=== WORK REQUEST ===
Answer with a bare number: the count of lines in the records below that have the word "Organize".

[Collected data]
········
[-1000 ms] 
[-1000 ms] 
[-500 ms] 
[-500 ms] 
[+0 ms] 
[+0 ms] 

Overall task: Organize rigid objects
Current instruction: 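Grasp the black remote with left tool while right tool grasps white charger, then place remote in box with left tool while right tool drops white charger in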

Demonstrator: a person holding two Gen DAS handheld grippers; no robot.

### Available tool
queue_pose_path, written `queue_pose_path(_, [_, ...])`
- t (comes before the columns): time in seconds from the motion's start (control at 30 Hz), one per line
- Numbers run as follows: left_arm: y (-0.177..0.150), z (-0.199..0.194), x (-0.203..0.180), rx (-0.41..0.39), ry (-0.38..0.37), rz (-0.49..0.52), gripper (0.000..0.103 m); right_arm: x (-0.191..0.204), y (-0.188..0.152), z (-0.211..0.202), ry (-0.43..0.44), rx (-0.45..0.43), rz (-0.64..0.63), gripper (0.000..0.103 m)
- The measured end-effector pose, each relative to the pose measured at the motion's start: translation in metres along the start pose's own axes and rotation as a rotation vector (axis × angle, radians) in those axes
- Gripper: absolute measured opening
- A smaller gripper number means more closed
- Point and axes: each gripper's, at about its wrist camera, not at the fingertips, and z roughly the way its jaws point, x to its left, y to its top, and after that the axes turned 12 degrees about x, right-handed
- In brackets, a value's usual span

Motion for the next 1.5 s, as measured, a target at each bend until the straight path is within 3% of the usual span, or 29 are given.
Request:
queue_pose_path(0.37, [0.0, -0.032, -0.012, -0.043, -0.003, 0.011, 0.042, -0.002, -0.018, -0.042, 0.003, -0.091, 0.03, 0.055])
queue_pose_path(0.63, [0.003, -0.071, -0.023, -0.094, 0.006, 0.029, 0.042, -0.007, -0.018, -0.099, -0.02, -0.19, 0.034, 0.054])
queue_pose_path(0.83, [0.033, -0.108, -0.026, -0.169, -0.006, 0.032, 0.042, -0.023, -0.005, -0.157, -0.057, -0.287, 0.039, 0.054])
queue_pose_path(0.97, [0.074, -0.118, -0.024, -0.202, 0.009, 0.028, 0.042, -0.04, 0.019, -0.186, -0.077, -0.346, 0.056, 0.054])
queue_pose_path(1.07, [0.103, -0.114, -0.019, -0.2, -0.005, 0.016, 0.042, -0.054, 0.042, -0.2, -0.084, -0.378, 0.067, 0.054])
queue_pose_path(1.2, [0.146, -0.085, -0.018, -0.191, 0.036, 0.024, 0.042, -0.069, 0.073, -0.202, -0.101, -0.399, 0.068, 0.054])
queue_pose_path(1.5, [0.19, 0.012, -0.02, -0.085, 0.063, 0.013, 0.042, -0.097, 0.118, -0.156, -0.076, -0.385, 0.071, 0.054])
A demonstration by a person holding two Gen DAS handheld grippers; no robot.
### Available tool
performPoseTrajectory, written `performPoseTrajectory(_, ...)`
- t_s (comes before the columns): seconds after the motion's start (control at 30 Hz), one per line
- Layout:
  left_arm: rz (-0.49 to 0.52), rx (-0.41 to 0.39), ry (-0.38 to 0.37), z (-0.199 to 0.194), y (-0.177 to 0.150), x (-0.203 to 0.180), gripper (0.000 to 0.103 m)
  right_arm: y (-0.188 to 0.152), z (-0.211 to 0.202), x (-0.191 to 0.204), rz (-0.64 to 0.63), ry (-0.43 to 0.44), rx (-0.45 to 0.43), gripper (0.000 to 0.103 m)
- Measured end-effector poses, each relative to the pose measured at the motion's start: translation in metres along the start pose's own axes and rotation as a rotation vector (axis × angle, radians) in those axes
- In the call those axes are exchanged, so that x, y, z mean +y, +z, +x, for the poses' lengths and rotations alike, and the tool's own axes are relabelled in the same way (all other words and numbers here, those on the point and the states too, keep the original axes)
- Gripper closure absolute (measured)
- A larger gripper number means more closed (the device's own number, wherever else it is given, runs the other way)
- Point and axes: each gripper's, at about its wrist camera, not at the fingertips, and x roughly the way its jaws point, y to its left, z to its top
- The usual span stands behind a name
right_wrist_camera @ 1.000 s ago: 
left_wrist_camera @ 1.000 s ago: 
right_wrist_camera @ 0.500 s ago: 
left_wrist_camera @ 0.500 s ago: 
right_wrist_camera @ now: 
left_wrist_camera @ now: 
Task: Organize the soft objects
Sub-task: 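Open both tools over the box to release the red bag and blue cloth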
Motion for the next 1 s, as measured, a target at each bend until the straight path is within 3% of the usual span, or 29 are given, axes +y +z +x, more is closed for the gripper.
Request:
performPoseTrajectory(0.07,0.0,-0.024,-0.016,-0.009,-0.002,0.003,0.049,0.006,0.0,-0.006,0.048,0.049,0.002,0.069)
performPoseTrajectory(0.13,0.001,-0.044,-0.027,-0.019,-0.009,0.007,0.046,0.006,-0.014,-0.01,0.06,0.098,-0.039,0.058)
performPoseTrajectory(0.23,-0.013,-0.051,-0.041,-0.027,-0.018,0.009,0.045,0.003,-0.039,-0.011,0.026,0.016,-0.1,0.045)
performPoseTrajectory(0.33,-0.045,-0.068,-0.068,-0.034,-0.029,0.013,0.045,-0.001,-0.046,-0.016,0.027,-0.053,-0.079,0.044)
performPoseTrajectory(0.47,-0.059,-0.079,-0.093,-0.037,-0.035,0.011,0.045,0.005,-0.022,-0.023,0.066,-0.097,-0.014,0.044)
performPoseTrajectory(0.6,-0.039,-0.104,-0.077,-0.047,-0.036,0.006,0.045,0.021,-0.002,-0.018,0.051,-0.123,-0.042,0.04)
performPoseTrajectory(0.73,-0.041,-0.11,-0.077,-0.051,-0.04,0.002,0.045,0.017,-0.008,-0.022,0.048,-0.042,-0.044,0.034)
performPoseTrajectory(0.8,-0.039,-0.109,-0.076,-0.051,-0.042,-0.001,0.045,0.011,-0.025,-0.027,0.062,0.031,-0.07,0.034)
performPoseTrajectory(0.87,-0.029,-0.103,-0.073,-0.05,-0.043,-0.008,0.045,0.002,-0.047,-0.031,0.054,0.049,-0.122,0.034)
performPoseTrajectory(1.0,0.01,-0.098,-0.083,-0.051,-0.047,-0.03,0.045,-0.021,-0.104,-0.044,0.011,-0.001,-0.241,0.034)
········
=== YOUR RESPONSE ===
2